In joint article published yesterday on the Financial Times, the two argued that even before the pandemic, the bloc’s fiscal rules were in need of reform as they are “too obscure and excessively complex”, constraining “the actions of governments during crises” and overburdening “monetary policy.”
“They also failed to provide incentives for prioritising key public spending for the future and for our sovereignty, including public investment,” Draghi and Macron wrote.
According to the European Commission, after a 6.2 per cent rebound this year, Italy’s GDP growth is expected to moderate to 4.3 per cent in 2022 and 2.3 per cent the following year. France will follow a similar path settling to 4.2 and 2.1 per cent in 2022 and 2023 respectively.
To act boldly and quickly against rising challenges – including climate change and geopolitical tensions – Europe will need a fiscal framework “that is credible, transparent and capable of contributing to our collective ambition for a stronger, more sustainable and fairer Europe.”
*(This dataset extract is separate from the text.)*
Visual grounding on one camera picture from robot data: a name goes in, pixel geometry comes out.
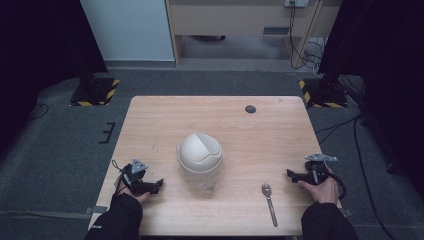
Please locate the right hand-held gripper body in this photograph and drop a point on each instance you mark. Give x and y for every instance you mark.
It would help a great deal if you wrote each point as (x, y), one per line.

“There is no doubt that we must bring down our levels of indebtedness,” they argued. “But we cannot expect to do this through higher taxes or unsustainable cuts in social spending, nor can we choke off growth through unviable fiscal adjustment.”
The French president and the Italian prime minister have instead suggested to curb current spending through structural reform, including debt raised to finance future investments which “actually contributes to debt sustainability over the long run.”
The article is expected to reignite discussions just as the Commission launched a consultation over its fiscal framework.